REQUIRED ACTION: Wherever the word "picture" turns up in a line of the entries, copy that line.
** SUPPLIED INFORMATION follows **
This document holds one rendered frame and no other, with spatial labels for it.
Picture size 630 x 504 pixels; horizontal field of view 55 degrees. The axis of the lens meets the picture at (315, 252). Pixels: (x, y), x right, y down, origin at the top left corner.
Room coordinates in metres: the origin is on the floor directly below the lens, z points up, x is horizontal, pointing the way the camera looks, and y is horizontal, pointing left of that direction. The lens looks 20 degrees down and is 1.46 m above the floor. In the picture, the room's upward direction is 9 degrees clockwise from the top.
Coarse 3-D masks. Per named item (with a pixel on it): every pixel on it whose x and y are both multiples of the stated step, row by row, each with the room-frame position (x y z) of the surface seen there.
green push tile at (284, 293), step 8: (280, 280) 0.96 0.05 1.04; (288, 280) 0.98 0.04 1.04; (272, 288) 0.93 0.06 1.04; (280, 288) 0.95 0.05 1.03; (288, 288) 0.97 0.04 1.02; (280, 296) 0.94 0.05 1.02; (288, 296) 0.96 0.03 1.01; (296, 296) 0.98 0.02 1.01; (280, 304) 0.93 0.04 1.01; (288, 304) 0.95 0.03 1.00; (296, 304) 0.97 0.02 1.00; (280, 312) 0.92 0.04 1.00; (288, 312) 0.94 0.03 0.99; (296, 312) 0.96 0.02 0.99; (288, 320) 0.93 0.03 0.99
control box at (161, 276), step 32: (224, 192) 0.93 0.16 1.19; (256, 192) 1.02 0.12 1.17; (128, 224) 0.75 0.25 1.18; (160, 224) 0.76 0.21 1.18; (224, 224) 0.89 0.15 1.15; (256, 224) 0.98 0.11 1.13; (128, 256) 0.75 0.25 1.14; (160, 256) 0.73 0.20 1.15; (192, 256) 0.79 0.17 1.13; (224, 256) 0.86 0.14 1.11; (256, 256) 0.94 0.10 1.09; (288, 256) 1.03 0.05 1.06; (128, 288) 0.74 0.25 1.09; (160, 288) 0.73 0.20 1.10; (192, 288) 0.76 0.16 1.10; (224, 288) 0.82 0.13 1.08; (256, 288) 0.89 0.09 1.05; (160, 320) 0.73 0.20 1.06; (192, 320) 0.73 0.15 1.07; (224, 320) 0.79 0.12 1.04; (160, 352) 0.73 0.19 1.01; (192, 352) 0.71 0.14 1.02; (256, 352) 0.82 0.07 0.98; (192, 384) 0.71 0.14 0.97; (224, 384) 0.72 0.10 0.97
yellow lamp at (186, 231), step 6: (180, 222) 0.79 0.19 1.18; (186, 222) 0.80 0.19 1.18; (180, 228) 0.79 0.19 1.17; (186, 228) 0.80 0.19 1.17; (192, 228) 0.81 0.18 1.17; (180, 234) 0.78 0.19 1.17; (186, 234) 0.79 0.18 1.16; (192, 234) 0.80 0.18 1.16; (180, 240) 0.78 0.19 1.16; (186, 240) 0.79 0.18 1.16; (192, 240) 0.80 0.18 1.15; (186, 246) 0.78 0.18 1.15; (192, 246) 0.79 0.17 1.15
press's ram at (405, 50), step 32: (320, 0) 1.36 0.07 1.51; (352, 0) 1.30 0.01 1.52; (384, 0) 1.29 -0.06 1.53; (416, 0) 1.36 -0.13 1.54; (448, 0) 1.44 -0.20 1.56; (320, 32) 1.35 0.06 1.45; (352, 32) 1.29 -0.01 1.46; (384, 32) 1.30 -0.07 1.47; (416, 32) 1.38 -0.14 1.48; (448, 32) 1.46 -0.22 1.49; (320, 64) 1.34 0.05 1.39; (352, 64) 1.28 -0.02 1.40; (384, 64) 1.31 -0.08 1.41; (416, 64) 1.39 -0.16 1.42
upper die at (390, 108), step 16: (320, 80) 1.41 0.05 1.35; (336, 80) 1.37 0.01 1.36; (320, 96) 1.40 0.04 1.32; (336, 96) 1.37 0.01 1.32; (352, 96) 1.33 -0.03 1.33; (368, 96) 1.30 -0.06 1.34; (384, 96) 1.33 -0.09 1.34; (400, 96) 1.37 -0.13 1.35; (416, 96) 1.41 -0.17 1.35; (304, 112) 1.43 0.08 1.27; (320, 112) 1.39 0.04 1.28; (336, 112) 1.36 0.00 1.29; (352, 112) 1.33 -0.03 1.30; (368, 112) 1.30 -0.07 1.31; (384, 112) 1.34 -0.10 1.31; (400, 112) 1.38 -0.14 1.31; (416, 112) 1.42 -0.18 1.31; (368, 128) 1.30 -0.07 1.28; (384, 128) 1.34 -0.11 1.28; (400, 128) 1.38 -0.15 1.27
** End of SUPPLIED INFORMATION **
RESPONSE BOX:
Picture size 630 x 504 pixels; horizontal field of view 55 degrees. The axis of the lens meets the picture at (315, 252). Pixels: (x, y), x right, y down, origin at the top left corner.
Room coordinates in metres: the origin is on the floor directly below the lens, z points up, x is horizontal, pointing the way the camera looks, and y is horizontal, pointing left of that direction. The lens looks 20 degrees down and is 1.46 m above the floor. In the picture, the room's upward direction is 9 degrees clockwise from the top.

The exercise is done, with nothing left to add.